Regulators Offer New Relief for Military Borrowers

Article excerpt

Byline: Donna Borak

WASHINGTON a Regulators issued new guidance Thursday designed to provide relief for military homeowners who must move quickly to comply with orders.

Under the guidelines, military personnel will be eligible to sell their homes in a short sale if their mortgage is owned by Fannie Mae or Freddie Mac, even if they are current on their mortgage. The guidance is meant to protect service personnel, many of whom have felt pressure to default on their mortgages a hurting their credit scores in the process - when they must comply with a Permanent Change of Station, or PCS, order.

The guidance also details what other protections servicemembers are entitled to and requires servicers to provide timely information to military families on their rights.

"If you risk your life in Iraq and Afghanistan or anywhere else to protect the rest of us, you shouldn't have to endure the stress of losing your home because a mortgage servicer gives you the run around and does not tell you about the help that is available to you," said Richard Cordray, director of the Consumer Financial Protection Bureau, at a news conference. "This should not be the case and not if the federal government can help it and we can."

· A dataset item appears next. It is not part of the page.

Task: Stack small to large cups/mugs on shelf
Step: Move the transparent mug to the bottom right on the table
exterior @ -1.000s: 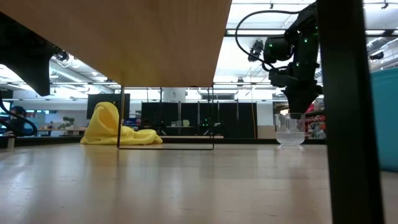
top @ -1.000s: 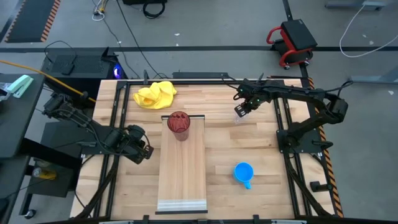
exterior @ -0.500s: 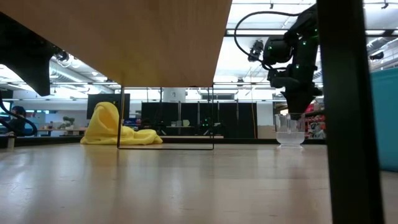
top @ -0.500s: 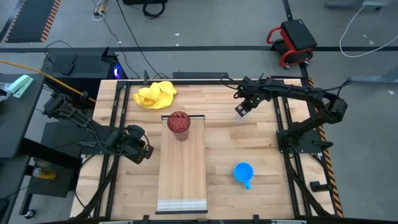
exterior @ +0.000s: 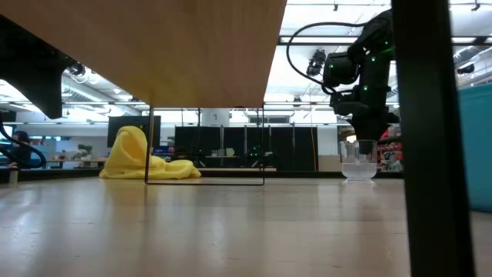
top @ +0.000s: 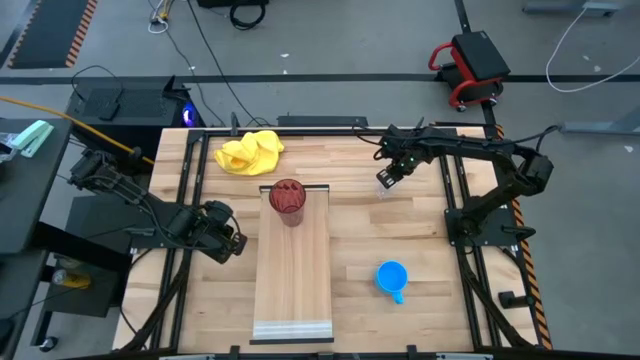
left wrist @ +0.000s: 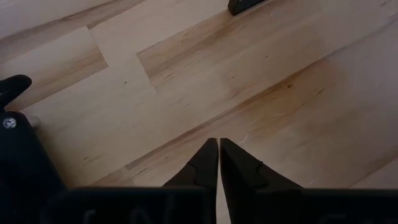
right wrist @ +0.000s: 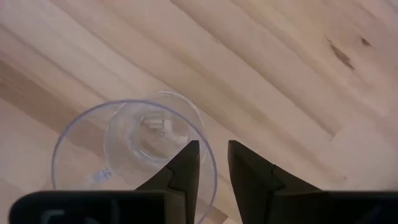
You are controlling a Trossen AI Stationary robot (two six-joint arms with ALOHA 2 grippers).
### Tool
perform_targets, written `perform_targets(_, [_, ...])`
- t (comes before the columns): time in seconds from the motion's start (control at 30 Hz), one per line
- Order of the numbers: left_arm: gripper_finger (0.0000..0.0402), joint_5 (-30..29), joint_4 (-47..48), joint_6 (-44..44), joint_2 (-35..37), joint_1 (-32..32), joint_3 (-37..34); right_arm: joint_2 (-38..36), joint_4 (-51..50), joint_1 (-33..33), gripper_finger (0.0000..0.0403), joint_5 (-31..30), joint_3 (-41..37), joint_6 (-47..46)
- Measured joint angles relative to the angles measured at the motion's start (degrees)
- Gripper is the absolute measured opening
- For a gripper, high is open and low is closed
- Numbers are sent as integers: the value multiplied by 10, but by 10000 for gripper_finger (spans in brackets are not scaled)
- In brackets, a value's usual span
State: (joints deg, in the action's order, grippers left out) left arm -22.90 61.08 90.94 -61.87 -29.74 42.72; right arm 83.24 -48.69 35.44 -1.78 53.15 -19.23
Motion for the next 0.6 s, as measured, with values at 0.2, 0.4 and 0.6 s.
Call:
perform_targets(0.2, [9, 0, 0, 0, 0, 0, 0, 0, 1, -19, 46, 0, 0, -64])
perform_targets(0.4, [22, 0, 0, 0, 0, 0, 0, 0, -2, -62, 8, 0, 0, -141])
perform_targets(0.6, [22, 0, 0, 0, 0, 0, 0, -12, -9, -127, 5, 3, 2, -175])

About 185,000 military families receive orders each year that require them to move and relocate to another military installation. These moves are often quick and create hardships for military homeowners who happen to be underwater on their mortgages.

Holly Petraeus, assistant director for the CFPB's Office of Servicemember Affairs, who has traveled to thousands of military bases and spoken to families, said service members often find out too late about available programs or end up being "strung along, given inaccurate information and kept in the dark as to the status of their case."

There is no estimate on how many military families who own homes are underwater, but officials said it could help tens of thousands of military personnel. …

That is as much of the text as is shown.